Women make up less than one per cent of the student population. The university offers degrees in four faculties: agriculture, engineering, education and medicine. So far, women are only enrolled in the latter two.

Last year, the university graduated 25 women; this year, the number is expected to be closer to 75.

Hungama says she wants to be a surgeon.

Female doctors are badly needed in Afghanistan, especially in the south, where staunch religious and cultural beliefs prohibit women from being treated by a man.

Extreme poverty, sweeping rates of illiteracy — upward of 85 per cent for women — and a near-complete lack of access to proper medical care in rural districts only exacerbates the problem.

According to the United Nations, the average life expectancy for a woman in Afghanistan is 44. The country currently ranks second in the world in the number of women who die during child birth.

Hungama is eager to do her best to help improve those statistics — so long as she can continue to attend school.

She says more families would send their daughters to the university if security were better.

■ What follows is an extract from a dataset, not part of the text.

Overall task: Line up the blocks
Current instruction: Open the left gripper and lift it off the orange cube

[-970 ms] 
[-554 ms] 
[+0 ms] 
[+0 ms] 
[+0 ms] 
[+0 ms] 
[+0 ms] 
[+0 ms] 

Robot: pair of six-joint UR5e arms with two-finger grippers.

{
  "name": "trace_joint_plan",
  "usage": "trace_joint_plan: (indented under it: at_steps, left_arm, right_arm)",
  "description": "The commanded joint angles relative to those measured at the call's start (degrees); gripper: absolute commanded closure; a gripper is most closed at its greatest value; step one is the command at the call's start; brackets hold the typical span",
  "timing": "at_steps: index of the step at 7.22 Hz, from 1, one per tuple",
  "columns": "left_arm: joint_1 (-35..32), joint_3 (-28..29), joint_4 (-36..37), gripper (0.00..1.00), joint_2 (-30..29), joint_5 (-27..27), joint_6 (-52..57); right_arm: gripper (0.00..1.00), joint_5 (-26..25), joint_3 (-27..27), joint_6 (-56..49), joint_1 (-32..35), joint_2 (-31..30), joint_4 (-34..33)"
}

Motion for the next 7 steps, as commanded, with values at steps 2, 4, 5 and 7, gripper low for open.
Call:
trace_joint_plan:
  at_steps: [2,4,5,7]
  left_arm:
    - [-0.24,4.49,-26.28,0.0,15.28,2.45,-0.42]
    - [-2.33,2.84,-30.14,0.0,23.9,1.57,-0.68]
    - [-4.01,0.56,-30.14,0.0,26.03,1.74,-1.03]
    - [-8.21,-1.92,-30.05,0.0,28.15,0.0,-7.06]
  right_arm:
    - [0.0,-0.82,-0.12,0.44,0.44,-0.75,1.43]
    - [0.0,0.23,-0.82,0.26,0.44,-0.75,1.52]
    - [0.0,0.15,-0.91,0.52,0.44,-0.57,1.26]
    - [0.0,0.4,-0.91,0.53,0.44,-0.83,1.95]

Julie Boileau, a CIDA representative in Kandahar, said consideration is being given to the women’s request for some kind of bus or taxi service; no plan, however, has been finalized.

In the meantime, Hungama and her colleagues agree they are pleased with the new wall, which keeps outsiders from monitoring the students’ movements on campus. The women’s lounge is also welcome, giving the girls a comfortable space of their own to relax and rest, separated from the men.

Men, too, are grateful for the wall, which makes everyone feel more secure, according to Asmat Pushtoon, 20.

Mr. Pushtoon, a second-year education student from Helmand province, west of Kandahar, says he chose teaching so he can help raise Afghanistan up out of poverty and violence.

Mr. Pushtoon says he isn’t discouraged by teachers’ wages in the country, which equal less than $100 U.S. per month.

“It doesn’t matter. I will do my own business and still teach,” he says.

Kandahar University was founded in 1991 by Tooryalai Wesa, an Afghan-Canadian recently named governor of Kandahar province.

Mr. Wesa, an agricultural expert and researcher at the University of British Columbia, has promised to expand the university’s curriculum to include a school of economics.

Mr. Wesa said he is also seeking to partner the university with schools in Europe, the United States and Canada, including a partnership with the University of British Columbia.